■ **Aim of the exercise**
The lines of the records that include "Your" should all be copied.

*** Opening Input material ***

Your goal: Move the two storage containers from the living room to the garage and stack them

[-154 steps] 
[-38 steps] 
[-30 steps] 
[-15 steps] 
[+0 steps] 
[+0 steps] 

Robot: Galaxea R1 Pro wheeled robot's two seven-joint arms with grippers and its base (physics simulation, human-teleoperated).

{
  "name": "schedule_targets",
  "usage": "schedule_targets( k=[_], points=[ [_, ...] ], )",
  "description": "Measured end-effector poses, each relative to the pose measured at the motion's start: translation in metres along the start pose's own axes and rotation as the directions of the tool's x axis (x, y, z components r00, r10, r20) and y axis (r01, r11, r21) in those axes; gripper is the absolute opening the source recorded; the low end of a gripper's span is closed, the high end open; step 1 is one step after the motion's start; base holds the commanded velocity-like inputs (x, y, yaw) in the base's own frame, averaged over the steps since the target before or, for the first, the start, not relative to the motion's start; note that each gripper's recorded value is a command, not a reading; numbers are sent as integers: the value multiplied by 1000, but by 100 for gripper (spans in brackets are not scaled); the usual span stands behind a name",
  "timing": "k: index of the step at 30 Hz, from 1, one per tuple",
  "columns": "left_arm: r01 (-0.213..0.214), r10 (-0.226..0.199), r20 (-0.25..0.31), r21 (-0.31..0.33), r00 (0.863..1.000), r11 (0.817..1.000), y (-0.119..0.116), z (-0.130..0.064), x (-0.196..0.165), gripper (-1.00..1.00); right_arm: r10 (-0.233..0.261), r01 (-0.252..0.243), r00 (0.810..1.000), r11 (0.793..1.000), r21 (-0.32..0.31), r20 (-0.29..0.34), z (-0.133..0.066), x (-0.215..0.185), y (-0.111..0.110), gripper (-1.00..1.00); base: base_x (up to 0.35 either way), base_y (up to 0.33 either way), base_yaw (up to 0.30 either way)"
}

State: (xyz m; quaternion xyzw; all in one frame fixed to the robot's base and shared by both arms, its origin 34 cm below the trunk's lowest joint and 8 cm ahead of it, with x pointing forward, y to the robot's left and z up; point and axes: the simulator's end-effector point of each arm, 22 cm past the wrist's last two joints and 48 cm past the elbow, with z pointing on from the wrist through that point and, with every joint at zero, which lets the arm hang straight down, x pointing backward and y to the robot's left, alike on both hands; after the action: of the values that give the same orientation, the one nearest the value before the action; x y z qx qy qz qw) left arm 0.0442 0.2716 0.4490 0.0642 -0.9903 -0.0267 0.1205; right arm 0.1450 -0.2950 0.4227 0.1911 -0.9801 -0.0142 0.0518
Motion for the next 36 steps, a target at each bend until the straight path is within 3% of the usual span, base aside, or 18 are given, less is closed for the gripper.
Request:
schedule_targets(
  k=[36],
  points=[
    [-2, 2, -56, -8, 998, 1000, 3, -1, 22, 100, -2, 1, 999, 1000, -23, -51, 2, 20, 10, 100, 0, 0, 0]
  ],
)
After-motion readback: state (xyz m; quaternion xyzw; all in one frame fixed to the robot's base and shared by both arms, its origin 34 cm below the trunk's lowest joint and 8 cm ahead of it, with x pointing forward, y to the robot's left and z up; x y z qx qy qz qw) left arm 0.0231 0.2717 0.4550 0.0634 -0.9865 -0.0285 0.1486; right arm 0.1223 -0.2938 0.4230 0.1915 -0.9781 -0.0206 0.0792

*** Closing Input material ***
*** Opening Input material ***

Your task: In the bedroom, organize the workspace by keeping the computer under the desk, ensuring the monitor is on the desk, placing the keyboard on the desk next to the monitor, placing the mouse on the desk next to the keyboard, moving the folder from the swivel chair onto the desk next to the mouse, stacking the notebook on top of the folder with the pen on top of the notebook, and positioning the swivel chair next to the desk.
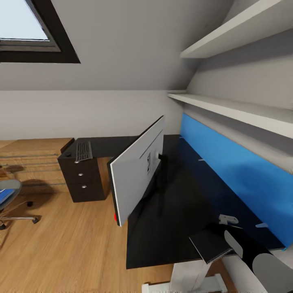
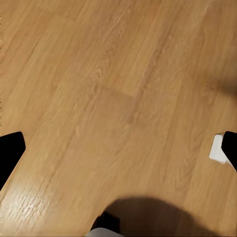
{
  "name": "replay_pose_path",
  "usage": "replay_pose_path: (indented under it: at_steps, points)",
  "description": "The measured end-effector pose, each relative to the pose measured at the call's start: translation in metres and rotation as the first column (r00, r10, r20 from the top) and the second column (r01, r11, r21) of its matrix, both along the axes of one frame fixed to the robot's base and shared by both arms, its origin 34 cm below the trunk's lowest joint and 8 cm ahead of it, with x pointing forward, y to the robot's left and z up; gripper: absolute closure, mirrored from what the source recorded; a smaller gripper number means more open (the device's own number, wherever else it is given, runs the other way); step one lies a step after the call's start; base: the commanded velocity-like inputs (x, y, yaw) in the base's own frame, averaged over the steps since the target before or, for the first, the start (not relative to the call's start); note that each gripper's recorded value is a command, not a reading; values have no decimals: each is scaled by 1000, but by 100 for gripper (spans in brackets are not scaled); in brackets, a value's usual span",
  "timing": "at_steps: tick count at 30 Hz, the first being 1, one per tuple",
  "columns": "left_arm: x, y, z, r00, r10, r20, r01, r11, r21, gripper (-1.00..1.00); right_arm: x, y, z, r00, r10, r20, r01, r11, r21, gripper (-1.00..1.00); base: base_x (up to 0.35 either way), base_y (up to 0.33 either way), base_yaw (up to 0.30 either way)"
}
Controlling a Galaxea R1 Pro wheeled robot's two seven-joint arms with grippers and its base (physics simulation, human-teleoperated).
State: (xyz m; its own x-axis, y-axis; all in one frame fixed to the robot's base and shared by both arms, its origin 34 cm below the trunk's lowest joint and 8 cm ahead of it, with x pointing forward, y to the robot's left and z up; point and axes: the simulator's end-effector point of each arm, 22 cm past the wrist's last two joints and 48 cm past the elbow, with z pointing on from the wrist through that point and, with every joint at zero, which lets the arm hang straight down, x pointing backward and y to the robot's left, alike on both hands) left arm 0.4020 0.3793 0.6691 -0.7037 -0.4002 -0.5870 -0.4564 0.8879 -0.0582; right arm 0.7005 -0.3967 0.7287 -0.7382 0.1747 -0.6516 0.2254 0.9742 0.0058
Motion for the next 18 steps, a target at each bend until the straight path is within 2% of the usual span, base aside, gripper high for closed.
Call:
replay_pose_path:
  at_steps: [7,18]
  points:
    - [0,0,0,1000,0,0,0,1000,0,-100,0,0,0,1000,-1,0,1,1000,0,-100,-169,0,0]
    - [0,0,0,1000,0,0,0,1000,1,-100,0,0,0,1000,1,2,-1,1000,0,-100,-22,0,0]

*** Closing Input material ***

■ **Written reply**
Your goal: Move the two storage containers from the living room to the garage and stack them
Your task: In the bedroom, organize the workspace by keeping the computer under the desk, ensuring the monitor is on the desk, placing the keyboard on the desk next to the monitor, placing the mouse on the desk next to the keyboard, moving the folder from the swivel chair onto the desk next to the mouse, stacking the notebook on top of the folder with the pen on top of the notebook, and positioning the swivel chair next to the desk.

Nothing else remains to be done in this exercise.